> _EXERCISE PROMPT_:
When you return the data, keep each character exactly as it appears.

> _RECORDED INFORMATION_:
★ ★ ★ ★ ★ ★ ★

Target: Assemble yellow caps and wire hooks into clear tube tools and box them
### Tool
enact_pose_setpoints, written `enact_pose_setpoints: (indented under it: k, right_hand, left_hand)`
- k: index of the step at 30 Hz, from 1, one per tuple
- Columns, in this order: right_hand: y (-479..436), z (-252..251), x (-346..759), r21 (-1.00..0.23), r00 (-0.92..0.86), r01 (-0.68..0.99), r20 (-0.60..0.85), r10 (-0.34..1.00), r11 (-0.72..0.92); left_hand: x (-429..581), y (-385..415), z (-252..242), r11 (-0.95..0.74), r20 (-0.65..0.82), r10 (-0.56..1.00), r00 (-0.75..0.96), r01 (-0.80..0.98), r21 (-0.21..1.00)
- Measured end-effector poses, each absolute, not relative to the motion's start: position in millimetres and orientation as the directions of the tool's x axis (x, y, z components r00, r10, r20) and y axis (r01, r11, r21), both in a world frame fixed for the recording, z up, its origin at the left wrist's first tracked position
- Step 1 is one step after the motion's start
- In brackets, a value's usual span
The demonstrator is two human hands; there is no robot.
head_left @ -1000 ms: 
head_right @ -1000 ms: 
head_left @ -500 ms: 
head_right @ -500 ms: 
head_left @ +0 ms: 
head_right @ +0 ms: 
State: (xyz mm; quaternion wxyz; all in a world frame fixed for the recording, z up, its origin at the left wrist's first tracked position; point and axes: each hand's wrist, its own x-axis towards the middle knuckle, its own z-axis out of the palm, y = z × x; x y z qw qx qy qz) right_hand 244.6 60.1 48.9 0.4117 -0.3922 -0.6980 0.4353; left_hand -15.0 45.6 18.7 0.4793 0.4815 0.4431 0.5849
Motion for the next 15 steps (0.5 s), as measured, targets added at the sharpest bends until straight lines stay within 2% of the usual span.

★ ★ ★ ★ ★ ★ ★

> _ANSWER_:
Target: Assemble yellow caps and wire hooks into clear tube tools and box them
### Tool
enact_pose_setpoints, written `enact_pose_setpoints: (indented under it: k, right_hand, left_hand)`
- k: index of the step at 30 Hz, from 1, one per tuple
- Columns, in this order: right_hand: y (-479..436), z (-252..251), x (-346..759), r21 (-1.00..0.23), r00 (-0.92..0.86), r01 (-0.68..0.99), r20 (-0.60..0.85), r10 (-0.34..1.00), r11 (-0.72..0.92); left_hand: x (-429..581), y (-385..415), z (-252..242), r11 (-0.95..0.74), r20 (-0.65..0.82), r10 (-0.56..1.00), r00 (-0.75..0.96), r01 (-0.80..0.98), r21 (-0.21..1.00)
- Measured end-effector poses, each absolute, not relative to the motion's start: position in millimetres and orientation as the directions of the tool's x axis (x, y, z components r00, r10, r20) and y axis (r01, r11, r21), both in a world frame fixed for the recording, z up, its origin at the left wrist's first tracked position
- Step 1 is one step after the motion's start
- In brackets, a value's usual span
The demonstrator is two human hands; there is no robot.
head_left @ -1000 ms: 
head_right @ -1000 ms: 
head_left @ -500 ms: 
head_right @ -500 ms: 
head_left @ +0 ms: 
head_right @ +0 ms: 
State: (xyz mm; quaternion wxyz; all in a world frame fixed for the recording, z up, its origin at the left wrist's first tracked position; point and axes: each hand's wrist, its own x-axis towards the middle knuckle, its own z-axis out of the palm, y = z × x; x y z qw qx qy qz) right_hand 244.6 60.1 48.9 0.4117 -0.3922 -0.6980 0.4353; left_hand -15.0 45.6 18.7 0.4793 0.4815 0.4431 0.5849
Motion for the next 15 steps (0.5 s), as measured, targets added at the sharpest bends until straight lines stay within 2% of the usual span.

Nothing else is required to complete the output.